## [Task statement]
Show every line in the entries below where the word "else" appears.

[Records from a collection]
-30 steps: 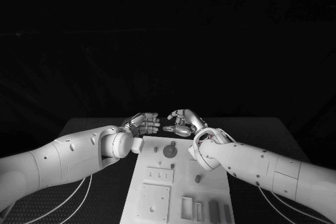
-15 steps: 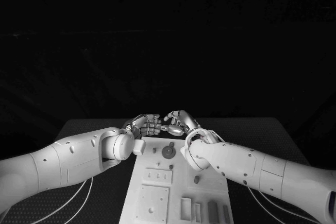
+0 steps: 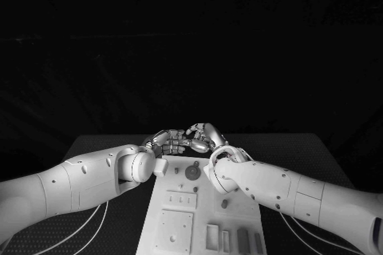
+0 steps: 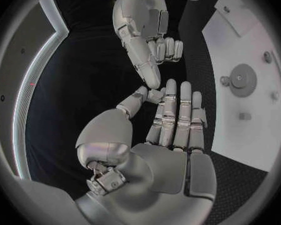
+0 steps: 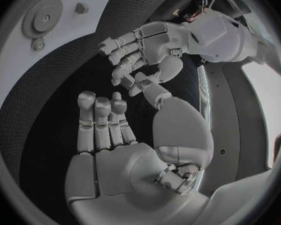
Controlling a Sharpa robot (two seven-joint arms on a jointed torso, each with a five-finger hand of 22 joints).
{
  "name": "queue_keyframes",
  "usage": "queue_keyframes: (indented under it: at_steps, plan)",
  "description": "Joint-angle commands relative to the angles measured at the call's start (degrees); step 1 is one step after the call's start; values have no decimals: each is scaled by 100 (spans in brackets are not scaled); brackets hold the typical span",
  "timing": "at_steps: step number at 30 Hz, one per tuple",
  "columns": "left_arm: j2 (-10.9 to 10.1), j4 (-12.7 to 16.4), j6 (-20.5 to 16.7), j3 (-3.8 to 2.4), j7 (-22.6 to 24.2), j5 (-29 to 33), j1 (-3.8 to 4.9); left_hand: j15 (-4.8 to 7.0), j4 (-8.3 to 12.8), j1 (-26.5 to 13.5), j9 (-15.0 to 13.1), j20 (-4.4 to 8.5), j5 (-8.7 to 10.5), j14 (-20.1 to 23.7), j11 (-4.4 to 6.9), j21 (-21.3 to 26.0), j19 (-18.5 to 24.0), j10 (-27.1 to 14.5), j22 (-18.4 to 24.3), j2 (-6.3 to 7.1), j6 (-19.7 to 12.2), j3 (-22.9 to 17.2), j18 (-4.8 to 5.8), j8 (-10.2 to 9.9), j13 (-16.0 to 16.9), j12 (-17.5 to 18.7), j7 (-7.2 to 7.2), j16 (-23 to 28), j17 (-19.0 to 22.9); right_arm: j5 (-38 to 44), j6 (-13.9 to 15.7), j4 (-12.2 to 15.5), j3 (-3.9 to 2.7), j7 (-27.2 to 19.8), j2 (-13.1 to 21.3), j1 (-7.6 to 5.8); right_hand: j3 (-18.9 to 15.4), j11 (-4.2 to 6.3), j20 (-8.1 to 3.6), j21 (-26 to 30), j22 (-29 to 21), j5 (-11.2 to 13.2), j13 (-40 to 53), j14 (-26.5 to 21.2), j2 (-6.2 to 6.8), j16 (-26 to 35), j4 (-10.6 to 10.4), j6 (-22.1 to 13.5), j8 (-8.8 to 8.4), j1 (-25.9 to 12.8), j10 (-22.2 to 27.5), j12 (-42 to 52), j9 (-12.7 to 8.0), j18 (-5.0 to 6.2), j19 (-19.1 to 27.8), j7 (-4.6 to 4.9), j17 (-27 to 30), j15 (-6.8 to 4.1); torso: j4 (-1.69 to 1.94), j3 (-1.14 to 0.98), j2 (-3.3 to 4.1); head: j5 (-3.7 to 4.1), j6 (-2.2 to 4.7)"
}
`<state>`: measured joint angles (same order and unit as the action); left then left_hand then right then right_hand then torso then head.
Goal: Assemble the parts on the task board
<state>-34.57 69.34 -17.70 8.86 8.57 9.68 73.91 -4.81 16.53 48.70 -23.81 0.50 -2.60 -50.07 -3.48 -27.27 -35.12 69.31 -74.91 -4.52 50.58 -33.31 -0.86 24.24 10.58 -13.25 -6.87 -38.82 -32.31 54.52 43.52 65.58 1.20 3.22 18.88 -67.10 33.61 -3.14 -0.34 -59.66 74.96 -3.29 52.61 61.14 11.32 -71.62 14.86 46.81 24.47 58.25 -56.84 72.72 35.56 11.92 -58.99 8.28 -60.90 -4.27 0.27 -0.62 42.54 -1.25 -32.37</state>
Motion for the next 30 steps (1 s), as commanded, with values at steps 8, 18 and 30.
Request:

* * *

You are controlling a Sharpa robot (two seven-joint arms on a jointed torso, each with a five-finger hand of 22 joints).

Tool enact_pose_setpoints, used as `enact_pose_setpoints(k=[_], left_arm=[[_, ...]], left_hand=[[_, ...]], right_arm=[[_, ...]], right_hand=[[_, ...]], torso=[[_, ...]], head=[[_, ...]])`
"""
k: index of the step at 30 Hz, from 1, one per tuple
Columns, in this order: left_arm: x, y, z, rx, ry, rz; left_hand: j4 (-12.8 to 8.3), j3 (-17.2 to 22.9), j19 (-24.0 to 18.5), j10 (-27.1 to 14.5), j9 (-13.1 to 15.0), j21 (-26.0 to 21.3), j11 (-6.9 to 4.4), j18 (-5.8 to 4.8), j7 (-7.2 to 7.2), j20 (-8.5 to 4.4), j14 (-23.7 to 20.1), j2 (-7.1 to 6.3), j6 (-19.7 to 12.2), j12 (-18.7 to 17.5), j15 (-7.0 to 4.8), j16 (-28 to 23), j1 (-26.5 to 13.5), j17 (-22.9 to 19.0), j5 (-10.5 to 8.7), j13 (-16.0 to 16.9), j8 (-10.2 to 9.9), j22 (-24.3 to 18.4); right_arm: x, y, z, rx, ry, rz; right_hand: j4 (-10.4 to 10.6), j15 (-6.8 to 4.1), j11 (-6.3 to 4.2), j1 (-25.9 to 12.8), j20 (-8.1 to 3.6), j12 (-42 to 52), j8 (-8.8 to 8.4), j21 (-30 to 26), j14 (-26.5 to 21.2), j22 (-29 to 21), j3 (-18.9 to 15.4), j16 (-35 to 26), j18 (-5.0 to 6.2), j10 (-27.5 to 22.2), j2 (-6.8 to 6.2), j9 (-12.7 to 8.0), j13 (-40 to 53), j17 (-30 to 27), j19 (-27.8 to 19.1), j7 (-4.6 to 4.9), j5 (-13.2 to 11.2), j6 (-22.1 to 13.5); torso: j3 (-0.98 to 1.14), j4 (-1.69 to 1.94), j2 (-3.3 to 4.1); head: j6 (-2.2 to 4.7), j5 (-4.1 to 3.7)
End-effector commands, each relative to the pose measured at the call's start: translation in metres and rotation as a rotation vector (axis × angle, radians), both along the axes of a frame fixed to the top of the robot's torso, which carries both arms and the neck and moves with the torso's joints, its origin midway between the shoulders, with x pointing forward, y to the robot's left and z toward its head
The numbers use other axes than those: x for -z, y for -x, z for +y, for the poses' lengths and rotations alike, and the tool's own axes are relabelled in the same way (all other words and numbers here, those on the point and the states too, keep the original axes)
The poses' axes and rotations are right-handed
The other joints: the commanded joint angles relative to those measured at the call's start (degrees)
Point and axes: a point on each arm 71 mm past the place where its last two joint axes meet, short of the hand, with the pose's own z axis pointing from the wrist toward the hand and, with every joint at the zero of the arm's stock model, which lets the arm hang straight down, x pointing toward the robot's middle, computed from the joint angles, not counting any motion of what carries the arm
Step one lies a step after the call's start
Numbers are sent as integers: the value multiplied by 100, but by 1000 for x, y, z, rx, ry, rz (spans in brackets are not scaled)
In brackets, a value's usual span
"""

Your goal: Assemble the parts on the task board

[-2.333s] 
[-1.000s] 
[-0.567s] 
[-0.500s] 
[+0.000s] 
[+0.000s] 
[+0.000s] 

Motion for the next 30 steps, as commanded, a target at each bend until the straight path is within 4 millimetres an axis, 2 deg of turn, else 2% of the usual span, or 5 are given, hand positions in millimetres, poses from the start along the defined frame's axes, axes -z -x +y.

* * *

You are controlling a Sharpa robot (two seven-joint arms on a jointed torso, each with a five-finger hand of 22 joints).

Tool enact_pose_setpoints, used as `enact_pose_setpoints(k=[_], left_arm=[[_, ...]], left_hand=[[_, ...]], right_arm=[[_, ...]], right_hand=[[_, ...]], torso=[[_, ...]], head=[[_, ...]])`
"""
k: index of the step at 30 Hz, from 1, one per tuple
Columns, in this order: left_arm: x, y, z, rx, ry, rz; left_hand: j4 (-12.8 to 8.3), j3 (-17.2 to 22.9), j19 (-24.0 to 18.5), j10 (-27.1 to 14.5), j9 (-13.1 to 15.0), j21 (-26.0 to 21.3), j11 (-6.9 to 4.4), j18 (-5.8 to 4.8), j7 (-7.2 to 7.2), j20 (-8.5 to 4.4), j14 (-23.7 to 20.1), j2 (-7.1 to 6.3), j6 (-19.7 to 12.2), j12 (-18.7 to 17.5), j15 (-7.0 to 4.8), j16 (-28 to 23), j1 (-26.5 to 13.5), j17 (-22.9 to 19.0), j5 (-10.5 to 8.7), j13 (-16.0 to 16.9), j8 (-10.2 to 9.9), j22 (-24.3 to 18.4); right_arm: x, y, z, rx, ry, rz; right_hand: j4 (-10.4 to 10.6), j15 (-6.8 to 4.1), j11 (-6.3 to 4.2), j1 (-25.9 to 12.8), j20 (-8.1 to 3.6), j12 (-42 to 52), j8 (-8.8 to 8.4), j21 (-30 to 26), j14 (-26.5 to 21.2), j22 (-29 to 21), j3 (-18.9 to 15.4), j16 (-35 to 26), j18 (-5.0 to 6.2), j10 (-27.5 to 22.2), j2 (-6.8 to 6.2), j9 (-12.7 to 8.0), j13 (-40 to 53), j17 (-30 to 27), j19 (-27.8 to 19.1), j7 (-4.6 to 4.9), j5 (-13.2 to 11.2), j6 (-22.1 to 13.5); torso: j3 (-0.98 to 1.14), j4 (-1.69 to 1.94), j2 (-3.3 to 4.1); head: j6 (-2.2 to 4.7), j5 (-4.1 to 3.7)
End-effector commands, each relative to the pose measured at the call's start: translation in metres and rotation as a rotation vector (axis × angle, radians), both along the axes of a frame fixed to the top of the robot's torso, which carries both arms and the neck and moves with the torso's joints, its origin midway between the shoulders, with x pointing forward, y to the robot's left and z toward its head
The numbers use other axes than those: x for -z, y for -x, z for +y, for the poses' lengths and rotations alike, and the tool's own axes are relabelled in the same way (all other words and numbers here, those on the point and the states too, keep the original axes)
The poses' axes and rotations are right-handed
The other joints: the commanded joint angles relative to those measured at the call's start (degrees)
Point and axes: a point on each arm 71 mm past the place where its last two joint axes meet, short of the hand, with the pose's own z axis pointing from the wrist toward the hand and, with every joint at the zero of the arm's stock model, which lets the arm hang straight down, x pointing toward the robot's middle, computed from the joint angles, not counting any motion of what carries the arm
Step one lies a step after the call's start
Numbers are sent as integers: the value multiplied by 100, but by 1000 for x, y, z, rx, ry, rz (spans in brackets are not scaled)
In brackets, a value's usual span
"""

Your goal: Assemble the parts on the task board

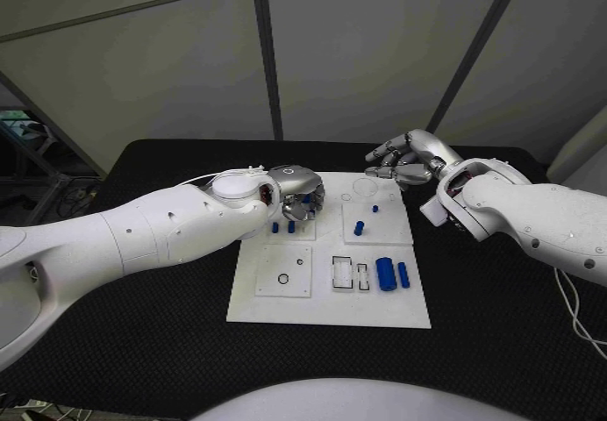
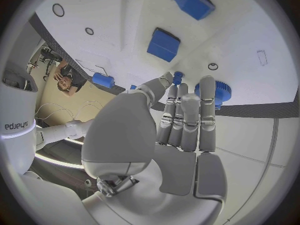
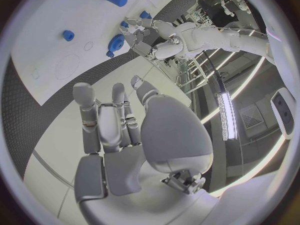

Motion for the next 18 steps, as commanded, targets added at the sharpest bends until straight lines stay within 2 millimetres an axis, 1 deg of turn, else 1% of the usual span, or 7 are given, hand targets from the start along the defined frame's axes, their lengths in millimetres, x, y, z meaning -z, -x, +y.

## [The answer]
Motion for the next 30 steps, as commanded, a target at each bend until the straight path is within 4 millimetres an axis, 2 deg of turn, else 2% of the usual span, or 5 are given, hand positions in millimetres, poses from the start along the defined frame's axes, axes -z -x +y.
Motion for the next 18 steps, as commanded, targets added at the sharpest bends until straight lines stay within 2 millimetres an axis, 1 deg of turn, else 1% of the usual span, or 7 are given, hand targets from the start along the defined frame's axes, their lengths in millimetres, x, y, z meaning -z, -x, +y.

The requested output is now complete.